それで? それは幸福な人生と呼べるだろうか? おのれの弱さにフタをし誤摩化したまま生涯を送った末に、彼はいったいどんな終末を迎えるというのか?
その種の人間は多勢いるが、自分はそこまでタフではないと染谷は自覚している。
「とにかくだ。何があったにせよ、証明できねぇことを追求している時間はねぇ。おまえたちはいの一番にしなきゃならねぇことを完遂してくれ」
「それと、だ。こいつぁ念のためだが、好奇心はほどほどにな」
3人は無言でうなづいた。
いま現在、“掃除屋”の実動部隊として事後処理にあたっている彼らに、余計な詮索をしないよう釘を刺すのは莫迦げているかもしれない。

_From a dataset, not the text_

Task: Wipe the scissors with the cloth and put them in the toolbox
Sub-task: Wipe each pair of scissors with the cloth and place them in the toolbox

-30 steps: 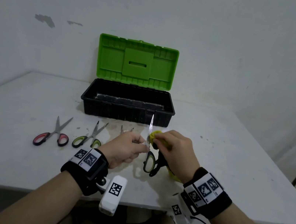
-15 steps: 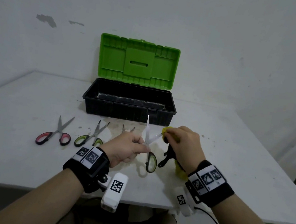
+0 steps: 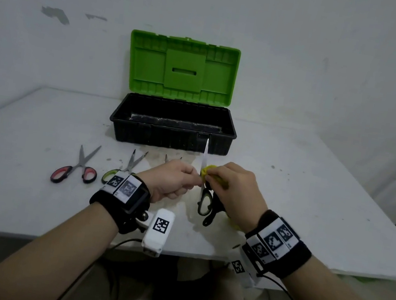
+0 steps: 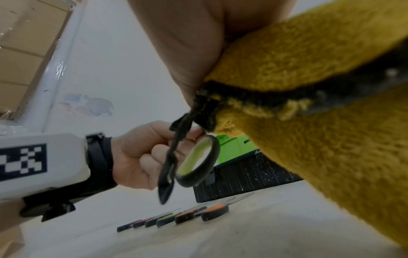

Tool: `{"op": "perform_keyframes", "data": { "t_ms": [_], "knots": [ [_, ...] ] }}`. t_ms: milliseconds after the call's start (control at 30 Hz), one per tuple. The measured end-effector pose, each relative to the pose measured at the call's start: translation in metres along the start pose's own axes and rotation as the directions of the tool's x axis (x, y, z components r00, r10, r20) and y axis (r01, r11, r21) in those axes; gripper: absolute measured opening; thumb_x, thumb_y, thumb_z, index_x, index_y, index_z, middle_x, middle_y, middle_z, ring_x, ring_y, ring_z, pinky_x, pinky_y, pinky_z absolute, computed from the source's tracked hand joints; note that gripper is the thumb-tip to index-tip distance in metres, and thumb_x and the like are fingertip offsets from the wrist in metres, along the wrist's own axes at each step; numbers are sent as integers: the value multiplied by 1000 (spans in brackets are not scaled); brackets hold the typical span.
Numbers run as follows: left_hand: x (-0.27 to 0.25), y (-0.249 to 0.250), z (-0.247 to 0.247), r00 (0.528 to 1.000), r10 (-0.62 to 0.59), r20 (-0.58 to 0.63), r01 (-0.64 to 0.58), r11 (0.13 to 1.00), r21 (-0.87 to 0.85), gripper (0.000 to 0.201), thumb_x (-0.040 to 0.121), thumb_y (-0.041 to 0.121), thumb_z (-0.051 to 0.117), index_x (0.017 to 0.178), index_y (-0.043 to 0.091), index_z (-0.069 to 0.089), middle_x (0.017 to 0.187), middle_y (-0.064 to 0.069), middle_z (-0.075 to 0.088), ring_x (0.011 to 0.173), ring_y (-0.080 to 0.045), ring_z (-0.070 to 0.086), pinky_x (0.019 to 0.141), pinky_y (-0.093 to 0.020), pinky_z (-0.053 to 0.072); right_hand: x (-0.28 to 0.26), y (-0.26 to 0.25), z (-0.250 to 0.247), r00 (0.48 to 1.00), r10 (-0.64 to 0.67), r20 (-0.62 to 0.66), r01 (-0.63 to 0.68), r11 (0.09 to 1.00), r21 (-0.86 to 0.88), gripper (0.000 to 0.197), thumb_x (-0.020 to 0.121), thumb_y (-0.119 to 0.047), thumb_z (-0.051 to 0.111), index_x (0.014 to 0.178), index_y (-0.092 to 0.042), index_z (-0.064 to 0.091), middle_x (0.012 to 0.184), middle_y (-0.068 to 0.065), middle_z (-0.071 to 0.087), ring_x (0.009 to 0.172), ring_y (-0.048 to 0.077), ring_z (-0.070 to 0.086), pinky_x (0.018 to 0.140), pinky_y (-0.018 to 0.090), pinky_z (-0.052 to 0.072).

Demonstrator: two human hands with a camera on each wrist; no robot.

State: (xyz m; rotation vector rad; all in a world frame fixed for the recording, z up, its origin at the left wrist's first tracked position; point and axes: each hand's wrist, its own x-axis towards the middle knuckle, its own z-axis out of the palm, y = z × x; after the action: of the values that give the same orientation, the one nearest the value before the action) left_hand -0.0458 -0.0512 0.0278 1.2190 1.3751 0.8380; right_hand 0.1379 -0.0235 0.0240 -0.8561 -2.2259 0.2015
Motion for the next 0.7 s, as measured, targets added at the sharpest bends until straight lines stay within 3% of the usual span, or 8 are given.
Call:
{"op": "perform_keyframes", "data": {
  "t_ms": [167, 267, 300, 400, 467, 533, 600, 700],
  "knots": [
    [-2, 0, -2, 998, 60, 24, -61, 998, 35, 17, 97, 16, 61, 83, 9, 58, 44, 11, 40, 38, -6, 26, 36, -18, 19, 0, 4, 5, 1000, 24, -1, -24, 1000, -5, 13, 87, -19, 69, 99, -19, 75, 86, 1, 66, 76, 17, 64, 72, 31, 54],
    [-2, -1, -4, 997, 76, 10, -77, 996, 35, 18, 97, 16, 63, 81, 10, 59, 46, 9, 40, 40, -8, 27, 36, -18, 20, 7, 13, 0, 990, 117, -79, -121, 992, -42, 9, 87, -17, 69, 93, -19, 76, 82, 0, 66, 74, 17, 62, 73, 32, 52],
    [-2, -2, -4, 998, 68, 1, -68, 997, 36, 17, 97, 15, 63, 81, 11, 59, 47, 9, 41, 41, -8, 28, 35, -18, 21, 9, 17, -3, 982, 157, -103, -162, 985, -49, 8, 87, -18, 69, 90, -19, 76, 80, -1, 66, 73, 16, 61, 74, 29, 51],
    [-2, 0, -3, 999, 24, -30, -24, 1000, 19, 7, 97, 9, 60, 92, 12, 55, 51, 9, 47, 42, -7, 32, 36, -18, 25, 11, 21, -14, 975, 193, -114, -201, 978, -62, 8, 88, -19, 68, 86, -19, 75, 75, -8, 61, 69, 9, 54, 72, 5, 39],
    [0, 2, -4, 1000, 0, -31, 0, 1000, -30, 6, 97, 7, 56, 96, 11, 52, 59, 3, 52, 43, -7, 33, 36, -17, 25, 9, 19, -16, 978, 180, -107, -188, 980, -68, 7, 88, -18, 68, 85, -19, 75, 73, -9, 61, 68, 7, 52, 69, 1, 34],
    [1, 4, -4, 999, 6, -34, -8, 997, -83, 2, 97, 7, 56, 98, 5, 56, 70, -4, 59, 44, -8, 35, 38, -17, 27, 7, 18, -13, 980, 172, -103, -179, 982, -65, 7, 87, -18, 69, 84, -19, 75, 73, -8, 62, 68, 7, 52, 68, 4, 35],
    [4, 2, -6, 997, 31, -77, -41, 991, -126, 8, 96, 9, 61, 98, 1, 63, 78, -8, 65, 46, -8, 40, 43, -19, 32, 6, 21, -11, 979, 177, -101, -182, 982, -43, 7, 87, -19, 68, 85, -20, 75, 74, -7, 64, 70, 8, 56, 70, 15, 43],
    [5, -1, -7, 990, 62, -123, -80, 986, -143, 11, 92, 9, 69, 99, 2, 71, 79, -7, 69, 50, -9, 48, 52, -24, 39, 5, 23, -10, 978, 179, -109, -183, 983, -28, 7, 87, -19, 69, 85, -20, 75, 75, -5, 67, 72, 11, 60, 72, 27, 49]
  ]
}}
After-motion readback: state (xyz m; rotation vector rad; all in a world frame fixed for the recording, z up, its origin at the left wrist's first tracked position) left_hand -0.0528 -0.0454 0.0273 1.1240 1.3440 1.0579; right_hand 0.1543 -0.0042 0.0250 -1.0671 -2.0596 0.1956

だが、染谷自身が職業柄そうであるように、人には真実を追求したいという欲求がある。
今夜この地で何かが起こった――趣味人の救命士ならずともそそられるところだろう。
染谷はザックの手を引き、「プレッツェル班が到着したぞ。チョコレート・ドリンクとプディングつきだとさ。豪勢だな。車ン中で食うか?」
などと話しながら場を後にする。従順にしたがうザック。
しかし、どうしても気になってしまうのだろう、たまらずふり返って、処置ベッドに寝かされたまま微動だにしない梶井由宇一郎の姿を、心もとなげな様子でじっと見つめる。
揺れる眼差しは足先しか見えない梶井を通り越し、先ほどの救命士と絡みあった。
救命士は口角を上げ、相好をくずして見せたが、ザックはそれには応えなかった。